▶ _Entries provided_
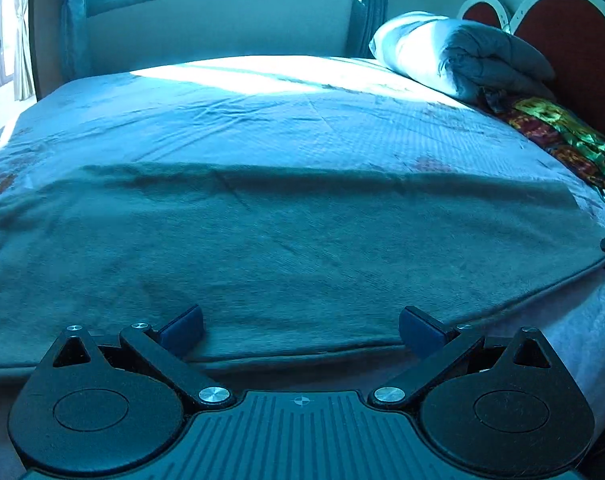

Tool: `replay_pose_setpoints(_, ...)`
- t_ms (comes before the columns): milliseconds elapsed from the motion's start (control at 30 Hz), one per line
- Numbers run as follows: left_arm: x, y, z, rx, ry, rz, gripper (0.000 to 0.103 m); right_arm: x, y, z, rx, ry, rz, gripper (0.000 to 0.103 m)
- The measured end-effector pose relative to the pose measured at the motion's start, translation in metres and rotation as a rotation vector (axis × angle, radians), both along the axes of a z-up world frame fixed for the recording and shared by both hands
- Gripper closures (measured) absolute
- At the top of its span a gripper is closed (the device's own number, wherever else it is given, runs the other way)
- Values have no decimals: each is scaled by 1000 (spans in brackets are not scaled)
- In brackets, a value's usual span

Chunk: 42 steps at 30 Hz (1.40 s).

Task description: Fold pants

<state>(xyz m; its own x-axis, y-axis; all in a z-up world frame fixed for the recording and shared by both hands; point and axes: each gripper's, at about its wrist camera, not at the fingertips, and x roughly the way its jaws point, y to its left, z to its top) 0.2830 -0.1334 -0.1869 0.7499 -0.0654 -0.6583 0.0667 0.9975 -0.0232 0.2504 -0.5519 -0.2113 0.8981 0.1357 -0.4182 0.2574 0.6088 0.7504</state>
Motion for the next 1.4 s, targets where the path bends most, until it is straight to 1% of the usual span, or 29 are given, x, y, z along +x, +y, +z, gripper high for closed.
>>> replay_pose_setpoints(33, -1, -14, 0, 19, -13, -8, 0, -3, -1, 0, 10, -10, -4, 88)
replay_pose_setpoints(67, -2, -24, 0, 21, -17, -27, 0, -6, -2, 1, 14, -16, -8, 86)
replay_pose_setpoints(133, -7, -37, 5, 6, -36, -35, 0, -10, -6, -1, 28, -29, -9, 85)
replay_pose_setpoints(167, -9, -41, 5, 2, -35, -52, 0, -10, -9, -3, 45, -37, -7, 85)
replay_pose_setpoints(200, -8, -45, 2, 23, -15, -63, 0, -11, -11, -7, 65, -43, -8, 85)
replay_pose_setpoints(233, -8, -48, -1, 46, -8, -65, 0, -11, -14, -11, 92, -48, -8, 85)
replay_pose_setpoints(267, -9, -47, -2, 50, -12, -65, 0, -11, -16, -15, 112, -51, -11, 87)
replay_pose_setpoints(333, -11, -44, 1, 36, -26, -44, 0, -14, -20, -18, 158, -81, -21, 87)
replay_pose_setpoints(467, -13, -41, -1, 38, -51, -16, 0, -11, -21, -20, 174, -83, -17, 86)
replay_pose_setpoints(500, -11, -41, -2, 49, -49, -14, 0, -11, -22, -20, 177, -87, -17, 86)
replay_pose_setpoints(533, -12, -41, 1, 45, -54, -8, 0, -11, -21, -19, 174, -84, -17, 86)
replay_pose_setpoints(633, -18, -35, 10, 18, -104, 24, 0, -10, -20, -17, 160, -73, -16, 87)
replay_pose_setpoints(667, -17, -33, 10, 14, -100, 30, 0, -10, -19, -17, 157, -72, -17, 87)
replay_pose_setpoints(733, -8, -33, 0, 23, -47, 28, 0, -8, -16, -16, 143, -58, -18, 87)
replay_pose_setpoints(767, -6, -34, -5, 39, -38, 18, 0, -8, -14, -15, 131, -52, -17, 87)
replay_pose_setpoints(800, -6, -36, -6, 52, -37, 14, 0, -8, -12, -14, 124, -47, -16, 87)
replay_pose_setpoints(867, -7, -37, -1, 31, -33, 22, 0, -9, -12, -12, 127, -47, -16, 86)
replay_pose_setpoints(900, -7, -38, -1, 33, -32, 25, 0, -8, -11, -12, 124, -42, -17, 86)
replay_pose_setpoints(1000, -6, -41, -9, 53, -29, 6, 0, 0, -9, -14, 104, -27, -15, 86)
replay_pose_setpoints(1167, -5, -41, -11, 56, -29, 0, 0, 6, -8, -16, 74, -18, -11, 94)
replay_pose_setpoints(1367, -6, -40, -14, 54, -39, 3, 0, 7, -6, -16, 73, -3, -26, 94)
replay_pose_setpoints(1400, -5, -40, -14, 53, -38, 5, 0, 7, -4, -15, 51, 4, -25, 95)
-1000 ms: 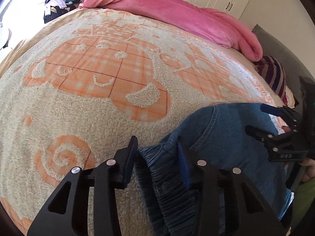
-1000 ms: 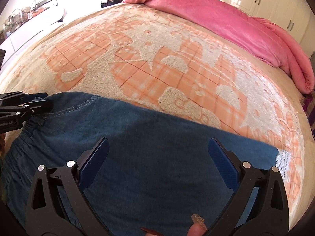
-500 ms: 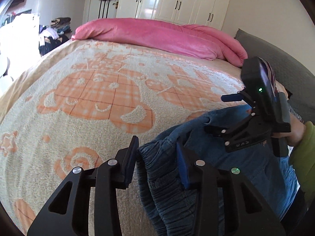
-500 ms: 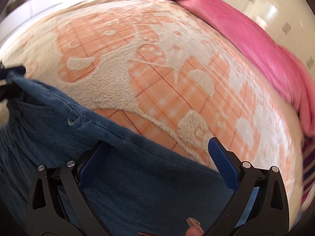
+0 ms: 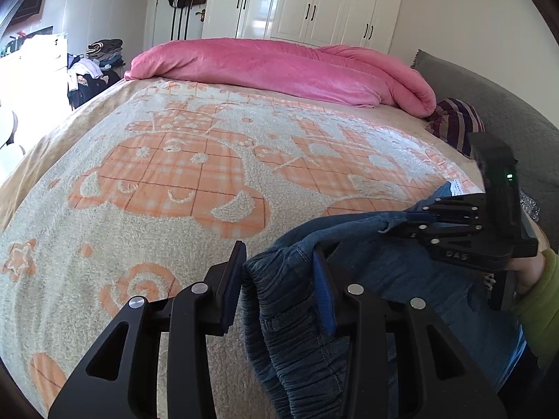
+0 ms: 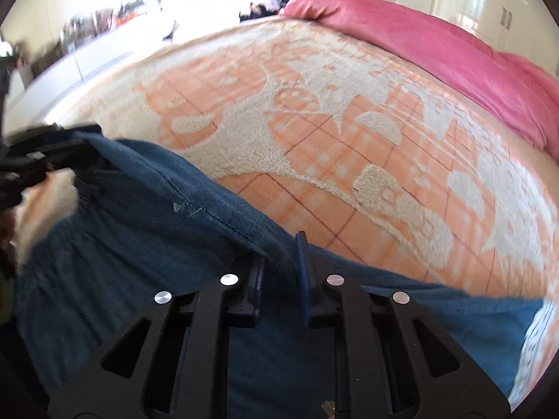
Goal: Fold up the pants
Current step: 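Grasp the denim beside the left tool with the right tool, then lift the waistband with both tools and fold it over the pants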
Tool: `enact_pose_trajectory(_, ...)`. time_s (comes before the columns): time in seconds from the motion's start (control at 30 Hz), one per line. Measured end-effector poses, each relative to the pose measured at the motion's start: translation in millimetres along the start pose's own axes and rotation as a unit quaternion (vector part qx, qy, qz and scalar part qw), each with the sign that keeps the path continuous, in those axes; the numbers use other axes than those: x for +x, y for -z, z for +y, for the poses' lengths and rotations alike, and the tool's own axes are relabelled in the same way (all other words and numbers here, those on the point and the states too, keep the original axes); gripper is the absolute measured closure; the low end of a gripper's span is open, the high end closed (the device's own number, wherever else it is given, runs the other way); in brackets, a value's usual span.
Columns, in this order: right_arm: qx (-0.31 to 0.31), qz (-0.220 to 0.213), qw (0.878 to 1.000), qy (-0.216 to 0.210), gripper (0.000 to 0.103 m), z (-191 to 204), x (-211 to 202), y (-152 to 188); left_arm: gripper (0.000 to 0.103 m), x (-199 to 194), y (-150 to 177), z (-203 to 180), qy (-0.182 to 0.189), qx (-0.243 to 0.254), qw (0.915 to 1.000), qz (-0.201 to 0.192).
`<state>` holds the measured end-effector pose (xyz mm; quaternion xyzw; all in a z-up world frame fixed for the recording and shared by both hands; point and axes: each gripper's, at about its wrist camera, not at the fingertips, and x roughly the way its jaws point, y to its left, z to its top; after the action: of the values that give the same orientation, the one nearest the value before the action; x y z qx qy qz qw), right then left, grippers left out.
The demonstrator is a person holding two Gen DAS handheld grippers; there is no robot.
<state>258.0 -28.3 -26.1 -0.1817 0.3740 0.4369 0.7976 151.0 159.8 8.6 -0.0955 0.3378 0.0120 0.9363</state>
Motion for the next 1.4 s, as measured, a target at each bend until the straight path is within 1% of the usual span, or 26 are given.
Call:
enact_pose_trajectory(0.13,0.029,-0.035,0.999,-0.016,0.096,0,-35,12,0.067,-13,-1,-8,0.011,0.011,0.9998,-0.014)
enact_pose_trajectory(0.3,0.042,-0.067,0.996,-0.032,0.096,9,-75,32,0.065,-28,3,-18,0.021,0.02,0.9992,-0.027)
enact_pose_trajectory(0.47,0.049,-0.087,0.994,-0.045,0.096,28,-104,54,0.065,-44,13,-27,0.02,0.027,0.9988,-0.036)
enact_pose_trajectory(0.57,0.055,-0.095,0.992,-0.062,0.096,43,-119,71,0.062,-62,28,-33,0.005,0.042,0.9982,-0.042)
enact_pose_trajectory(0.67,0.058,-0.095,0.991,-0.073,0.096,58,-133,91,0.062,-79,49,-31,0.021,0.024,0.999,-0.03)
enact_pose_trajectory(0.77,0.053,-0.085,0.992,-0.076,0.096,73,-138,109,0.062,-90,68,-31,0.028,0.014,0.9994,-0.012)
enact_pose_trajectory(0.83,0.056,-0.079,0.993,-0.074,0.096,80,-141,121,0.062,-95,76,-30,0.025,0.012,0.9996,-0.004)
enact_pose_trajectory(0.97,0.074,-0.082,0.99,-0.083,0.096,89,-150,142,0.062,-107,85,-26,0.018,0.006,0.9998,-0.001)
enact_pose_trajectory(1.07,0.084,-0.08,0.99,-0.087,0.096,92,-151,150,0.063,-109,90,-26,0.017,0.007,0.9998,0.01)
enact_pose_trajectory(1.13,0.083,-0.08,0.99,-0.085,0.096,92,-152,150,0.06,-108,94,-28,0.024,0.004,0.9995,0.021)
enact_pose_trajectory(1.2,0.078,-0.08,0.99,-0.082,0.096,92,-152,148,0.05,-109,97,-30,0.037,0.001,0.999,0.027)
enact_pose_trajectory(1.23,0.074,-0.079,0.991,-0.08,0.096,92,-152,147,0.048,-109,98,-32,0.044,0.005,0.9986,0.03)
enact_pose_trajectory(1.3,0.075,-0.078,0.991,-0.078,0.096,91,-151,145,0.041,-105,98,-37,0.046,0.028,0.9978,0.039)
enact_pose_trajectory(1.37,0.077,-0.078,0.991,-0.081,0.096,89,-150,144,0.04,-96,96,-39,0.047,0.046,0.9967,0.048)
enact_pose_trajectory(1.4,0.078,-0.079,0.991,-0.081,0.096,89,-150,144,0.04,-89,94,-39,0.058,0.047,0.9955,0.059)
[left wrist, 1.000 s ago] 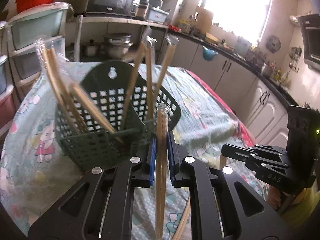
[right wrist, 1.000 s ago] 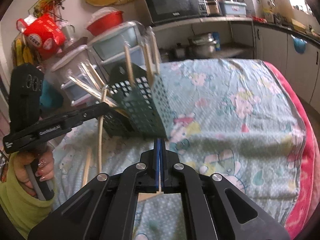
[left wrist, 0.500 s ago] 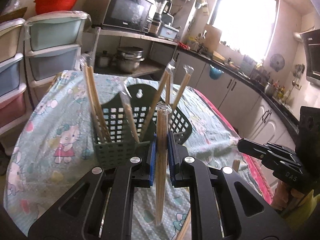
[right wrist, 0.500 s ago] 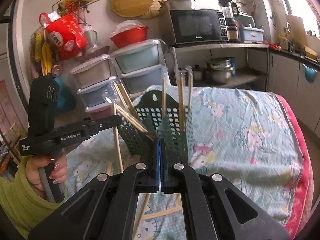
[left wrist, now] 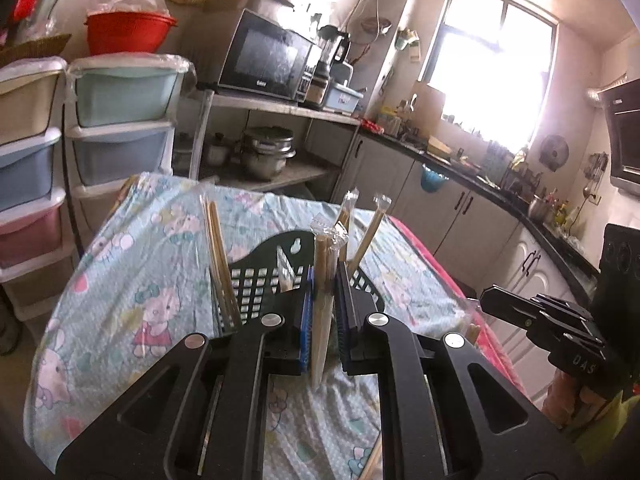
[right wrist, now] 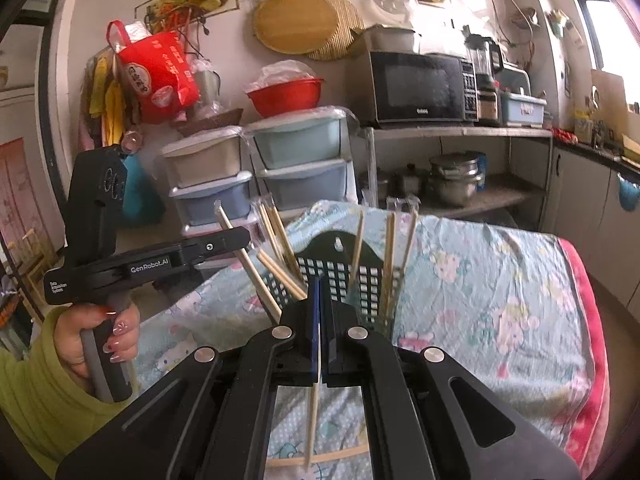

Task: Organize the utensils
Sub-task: 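Raise the right tool's chopstick over the caddy while the left tool carries its own there, then open the right tool over the caddy while the left tool lowers and releases its chopstick into it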

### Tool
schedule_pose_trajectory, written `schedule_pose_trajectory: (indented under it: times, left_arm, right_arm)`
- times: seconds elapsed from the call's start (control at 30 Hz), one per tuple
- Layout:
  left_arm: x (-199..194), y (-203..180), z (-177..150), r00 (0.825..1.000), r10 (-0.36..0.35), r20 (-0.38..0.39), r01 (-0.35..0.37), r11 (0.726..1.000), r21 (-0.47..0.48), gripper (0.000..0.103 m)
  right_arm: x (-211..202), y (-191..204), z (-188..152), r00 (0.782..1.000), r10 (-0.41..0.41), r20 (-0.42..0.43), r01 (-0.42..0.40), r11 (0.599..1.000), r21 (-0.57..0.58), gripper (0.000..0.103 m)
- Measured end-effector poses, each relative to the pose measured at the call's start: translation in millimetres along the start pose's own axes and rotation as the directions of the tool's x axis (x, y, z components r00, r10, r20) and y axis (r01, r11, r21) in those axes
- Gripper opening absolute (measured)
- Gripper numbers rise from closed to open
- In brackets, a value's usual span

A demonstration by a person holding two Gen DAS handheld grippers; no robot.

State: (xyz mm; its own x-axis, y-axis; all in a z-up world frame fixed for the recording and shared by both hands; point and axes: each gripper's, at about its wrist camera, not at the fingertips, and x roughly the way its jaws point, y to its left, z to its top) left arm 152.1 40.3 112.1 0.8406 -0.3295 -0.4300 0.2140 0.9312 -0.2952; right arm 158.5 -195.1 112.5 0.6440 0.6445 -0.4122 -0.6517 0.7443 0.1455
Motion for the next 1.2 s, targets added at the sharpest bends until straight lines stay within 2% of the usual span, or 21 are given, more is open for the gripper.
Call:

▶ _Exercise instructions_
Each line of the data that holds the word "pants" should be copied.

▶ _Answer area_
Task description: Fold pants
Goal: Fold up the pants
Current step: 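Grasp the denim beside the left tool with the right tool, then lift the waistband with both tools and fold it over the pants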

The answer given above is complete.